(WHAT THE EXERCISE ASKS) Look through the entries below, please, and copy every line with the word "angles".

(GIVEN RECORDS)
--- START ---
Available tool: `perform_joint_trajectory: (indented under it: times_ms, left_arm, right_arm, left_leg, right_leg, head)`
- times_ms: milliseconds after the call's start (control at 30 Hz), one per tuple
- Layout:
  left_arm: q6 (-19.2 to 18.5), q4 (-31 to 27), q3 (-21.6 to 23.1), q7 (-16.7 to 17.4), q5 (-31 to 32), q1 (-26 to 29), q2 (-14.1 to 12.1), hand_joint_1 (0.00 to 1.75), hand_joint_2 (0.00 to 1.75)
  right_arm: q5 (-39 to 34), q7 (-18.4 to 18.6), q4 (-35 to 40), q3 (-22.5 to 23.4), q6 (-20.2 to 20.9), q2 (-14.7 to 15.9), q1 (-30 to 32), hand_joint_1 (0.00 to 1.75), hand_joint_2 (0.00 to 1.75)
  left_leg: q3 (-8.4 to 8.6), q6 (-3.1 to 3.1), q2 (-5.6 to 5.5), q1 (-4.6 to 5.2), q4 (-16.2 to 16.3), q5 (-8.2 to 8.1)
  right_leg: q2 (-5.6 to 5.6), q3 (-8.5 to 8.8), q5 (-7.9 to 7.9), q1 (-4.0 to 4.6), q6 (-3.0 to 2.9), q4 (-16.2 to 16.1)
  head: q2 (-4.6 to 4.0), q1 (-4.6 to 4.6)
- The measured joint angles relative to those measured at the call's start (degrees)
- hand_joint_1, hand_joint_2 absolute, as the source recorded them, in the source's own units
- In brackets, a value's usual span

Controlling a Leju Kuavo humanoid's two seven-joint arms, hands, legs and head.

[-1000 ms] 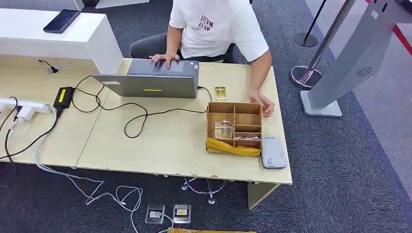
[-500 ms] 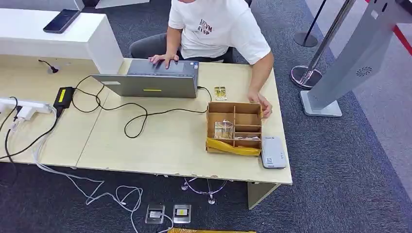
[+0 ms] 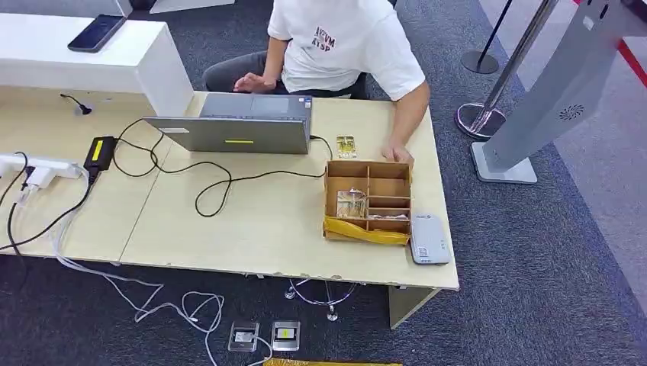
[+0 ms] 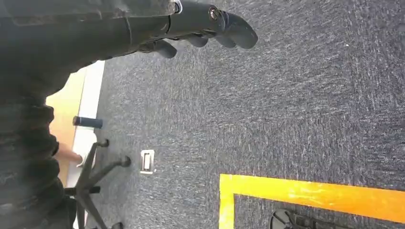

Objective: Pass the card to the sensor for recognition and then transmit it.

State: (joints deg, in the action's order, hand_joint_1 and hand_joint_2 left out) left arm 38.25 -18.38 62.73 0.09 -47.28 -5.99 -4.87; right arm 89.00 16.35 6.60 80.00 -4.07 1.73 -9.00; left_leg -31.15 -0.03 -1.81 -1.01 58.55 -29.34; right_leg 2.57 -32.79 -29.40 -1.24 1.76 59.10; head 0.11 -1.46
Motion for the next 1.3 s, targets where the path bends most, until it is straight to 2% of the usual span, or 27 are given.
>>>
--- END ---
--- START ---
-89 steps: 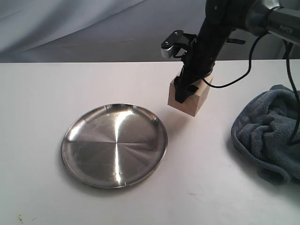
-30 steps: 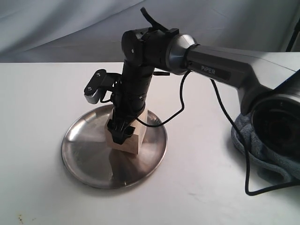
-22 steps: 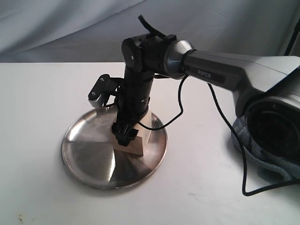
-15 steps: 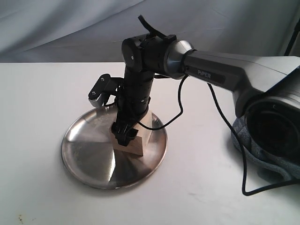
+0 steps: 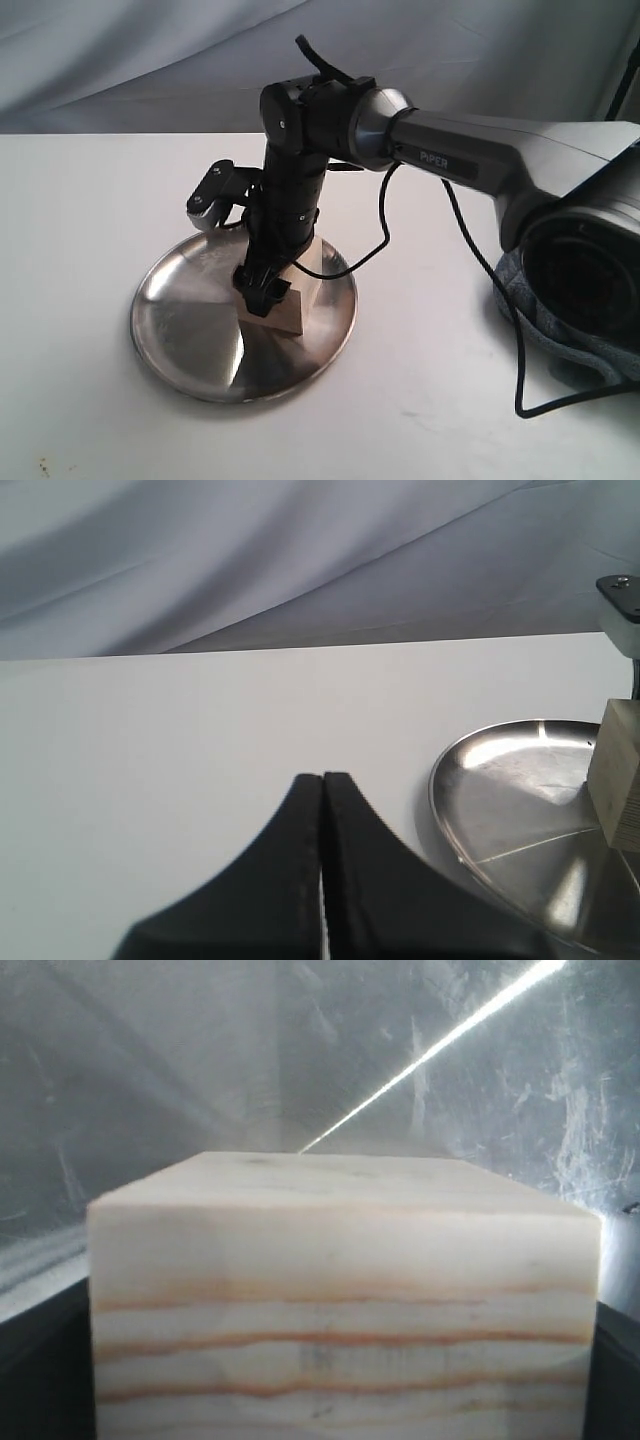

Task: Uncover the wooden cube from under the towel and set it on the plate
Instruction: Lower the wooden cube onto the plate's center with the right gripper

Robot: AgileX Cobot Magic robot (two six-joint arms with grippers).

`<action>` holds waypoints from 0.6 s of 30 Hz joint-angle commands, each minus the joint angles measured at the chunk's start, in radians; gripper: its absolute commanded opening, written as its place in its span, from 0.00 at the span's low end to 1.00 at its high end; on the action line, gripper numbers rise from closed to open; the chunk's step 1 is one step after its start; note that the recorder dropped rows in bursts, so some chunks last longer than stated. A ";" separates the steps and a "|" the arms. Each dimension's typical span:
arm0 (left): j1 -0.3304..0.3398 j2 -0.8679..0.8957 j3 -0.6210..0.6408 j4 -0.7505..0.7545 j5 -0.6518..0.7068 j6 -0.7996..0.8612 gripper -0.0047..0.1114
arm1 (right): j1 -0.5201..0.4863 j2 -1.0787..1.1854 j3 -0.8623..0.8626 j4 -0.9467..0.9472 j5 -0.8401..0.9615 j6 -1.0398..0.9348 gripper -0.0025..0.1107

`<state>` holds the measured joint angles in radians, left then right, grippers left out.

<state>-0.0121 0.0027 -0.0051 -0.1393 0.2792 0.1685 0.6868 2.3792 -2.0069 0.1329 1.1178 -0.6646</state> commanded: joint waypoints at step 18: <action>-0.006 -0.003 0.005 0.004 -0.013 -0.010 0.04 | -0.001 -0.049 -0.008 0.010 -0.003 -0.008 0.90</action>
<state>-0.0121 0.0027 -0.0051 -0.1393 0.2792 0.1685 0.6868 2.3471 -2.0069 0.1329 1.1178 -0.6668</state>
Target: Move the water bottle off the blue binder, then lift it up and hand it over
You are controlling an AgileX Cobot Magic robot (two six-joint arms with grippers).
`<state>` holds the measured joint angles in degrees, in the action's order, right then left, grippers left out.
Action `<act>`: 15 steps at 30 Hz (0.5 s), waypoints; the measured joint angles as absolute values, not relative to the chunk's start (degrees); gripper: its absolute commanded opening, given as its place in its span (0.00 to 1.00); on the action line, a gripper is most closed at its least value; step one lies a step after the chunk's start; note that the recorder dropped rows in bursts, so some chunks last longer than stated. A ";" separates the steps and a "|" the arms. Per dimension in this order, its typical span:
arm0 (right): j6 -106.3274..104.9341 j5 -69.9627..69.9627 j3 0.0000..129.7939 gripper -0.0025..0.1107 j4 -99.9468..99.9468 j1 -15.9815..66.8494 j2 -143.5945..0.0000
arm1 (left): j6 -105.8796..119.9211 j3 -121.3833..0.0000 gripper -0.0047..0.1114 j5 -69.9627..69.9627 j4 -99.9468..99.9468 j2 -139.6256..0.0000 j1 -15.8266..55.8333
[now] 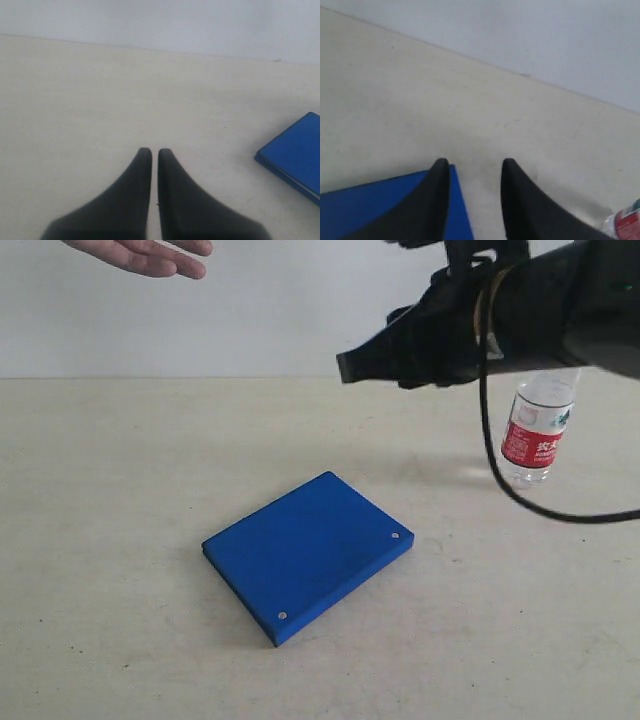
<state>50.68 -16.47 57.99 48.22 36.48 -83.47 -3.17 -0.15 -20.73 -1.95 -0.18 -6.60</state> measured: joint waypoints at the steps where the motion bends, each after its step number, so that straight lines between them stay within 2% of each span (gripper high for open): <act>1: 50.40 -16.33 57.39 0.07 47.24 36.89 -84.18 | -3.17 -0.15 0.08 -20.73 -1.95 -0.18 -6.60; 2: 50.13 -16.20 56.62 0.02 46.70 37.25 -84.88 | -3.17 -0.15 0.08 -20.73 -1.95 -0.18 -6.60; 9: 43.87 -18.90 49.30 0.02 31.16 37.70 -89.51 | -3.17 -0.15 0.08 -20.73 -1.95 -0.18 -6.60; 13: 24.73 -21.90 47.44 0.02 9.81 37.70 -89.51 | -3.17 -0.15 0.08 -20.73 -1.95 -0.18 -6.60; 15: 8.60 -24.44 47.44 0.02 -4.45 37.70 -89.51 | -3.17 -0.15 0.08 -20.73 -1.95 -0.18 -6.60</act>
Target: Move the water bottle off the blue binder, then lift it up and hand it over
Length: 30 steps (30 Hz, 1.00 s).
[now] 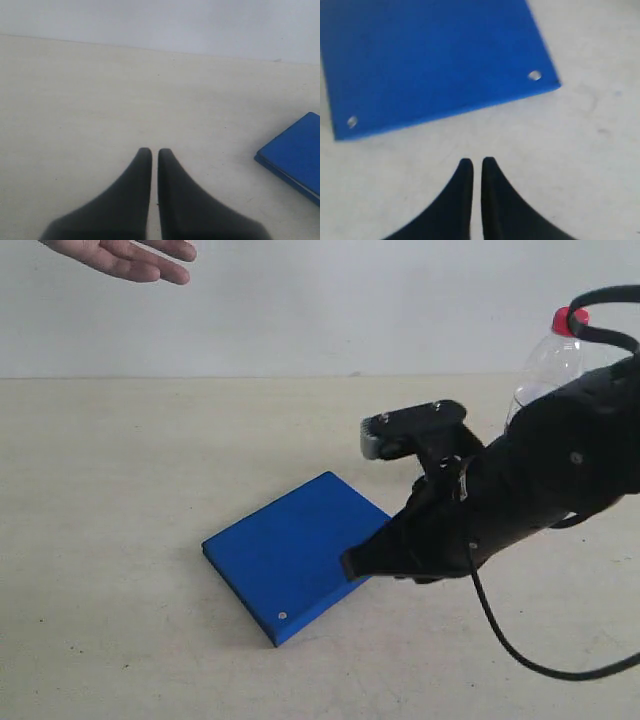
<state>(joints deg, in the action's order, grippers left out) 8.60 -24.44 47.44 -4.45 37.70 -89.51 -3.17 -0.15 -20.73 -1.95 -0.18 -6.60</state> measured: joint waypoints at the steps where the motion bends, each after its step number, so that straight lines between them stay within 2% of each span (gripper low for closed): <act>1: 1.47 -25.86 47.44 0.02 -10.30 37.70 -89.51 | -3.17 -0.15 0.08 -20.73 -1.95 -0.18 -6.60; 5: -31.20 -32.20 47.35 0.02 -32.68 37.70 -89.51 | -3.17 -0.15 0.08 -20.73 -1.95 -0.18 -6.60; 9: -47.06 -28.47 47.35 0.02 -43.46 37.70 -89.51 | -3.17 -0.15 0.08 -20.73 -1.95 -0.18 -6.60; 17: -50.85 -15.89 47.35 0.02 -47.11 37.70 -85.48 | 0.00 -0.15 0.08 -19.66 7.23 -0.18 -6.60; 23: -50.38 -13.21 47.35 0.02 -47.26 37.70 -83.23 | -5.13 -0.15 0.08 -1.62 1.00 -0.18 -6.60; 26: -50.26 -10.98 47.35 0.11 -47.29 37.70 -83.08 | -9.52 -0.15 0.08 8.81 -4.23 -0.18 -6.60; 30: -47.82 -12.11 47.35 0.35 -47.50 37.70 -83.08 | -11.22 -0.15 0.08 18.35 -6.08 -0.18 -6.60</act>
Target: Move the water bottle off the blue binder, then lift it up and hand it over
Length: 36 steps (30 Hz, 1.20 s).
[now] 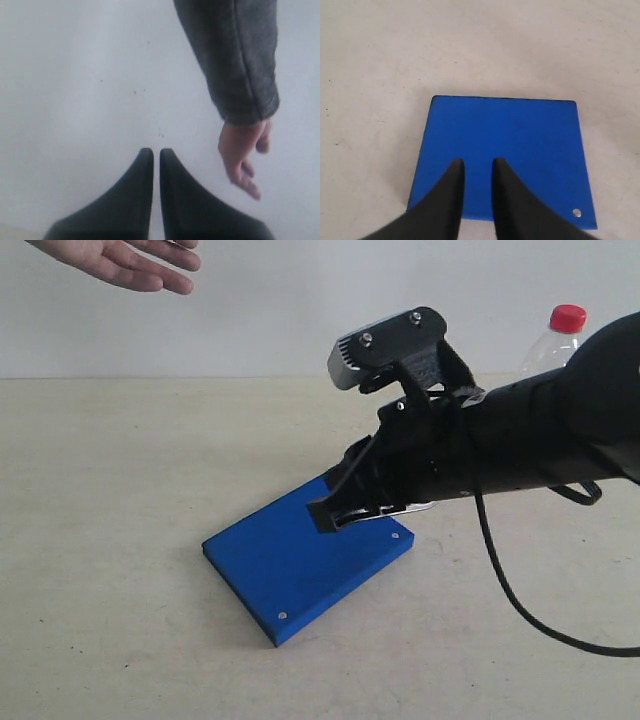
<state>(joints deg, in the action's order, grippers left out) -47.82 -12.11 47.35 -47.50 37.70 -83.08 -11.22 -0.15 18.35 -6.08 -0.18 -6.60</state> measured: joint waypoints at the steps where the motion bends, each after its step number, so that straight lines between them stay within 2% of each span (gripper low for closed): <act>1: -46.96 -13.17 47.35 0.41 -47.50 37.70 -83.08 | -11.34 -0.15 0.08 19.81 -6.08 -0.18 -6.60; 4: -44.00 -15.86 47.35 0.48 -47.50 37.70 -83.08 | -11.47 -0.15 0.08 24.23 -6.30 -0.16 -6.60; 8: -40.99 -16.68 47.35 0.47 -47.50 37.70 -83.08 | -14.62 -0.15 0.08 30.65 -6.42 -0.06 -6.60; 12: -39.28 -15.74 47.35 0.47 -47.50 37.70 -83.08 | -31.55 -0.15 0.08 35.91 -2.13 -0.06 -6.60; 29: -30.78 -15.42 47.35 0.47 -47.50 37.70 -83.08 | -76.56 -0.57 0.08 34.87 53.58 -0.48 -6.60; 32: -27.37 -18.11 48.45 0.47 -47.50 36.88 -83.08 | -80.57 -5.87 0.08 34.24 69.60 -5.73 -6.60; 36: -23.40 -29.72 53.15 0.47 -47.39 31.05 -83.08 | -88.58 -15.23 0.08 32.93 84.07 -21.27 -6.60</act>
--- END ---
(REPLY)
- The measured joint angles relative to those measured at the call's start (degrees)
`<action>` holds waypoints from 0.6 s of 30 Hz joint-angle commands, each minus the joint angles measured at the chunk's start, in radians; gripper: its absolute commanded opening, written as its place in its span, from 0.00 at the span's low end to 1.00 at its high end; on the action line, gripper numbers rise from closed to open; the chunk's step 1 is one step after its start; note that the recorder dropped rows in bursts, so some chunks last longer than stated. A ";" separates the steps and a "|" the arms. Each dimension's typical span:
`<state>` holds the measured joint angles in radians, left then right, grippers left out.
`<state>` holds the measured joint angles in degrees, in the action's order, right then left, grippers left out.
Action `<act>`: 15 steps at 30 Hz (0.5 s), waypoints; the measured joint angles as absolute values, not relative to the chunk's start (degrees); gripper: its absolute commanded opening, given as its place in its span (0.00 to 1.00); on the action line, a gripper is most closed at its least value; step one lies a step after the chunk's start; note that the recorder dropped rows in bursts, so some chunks last longer than stated. A ";" separates the steps and a "|" the arms. Per dimension in this order, its typical span:

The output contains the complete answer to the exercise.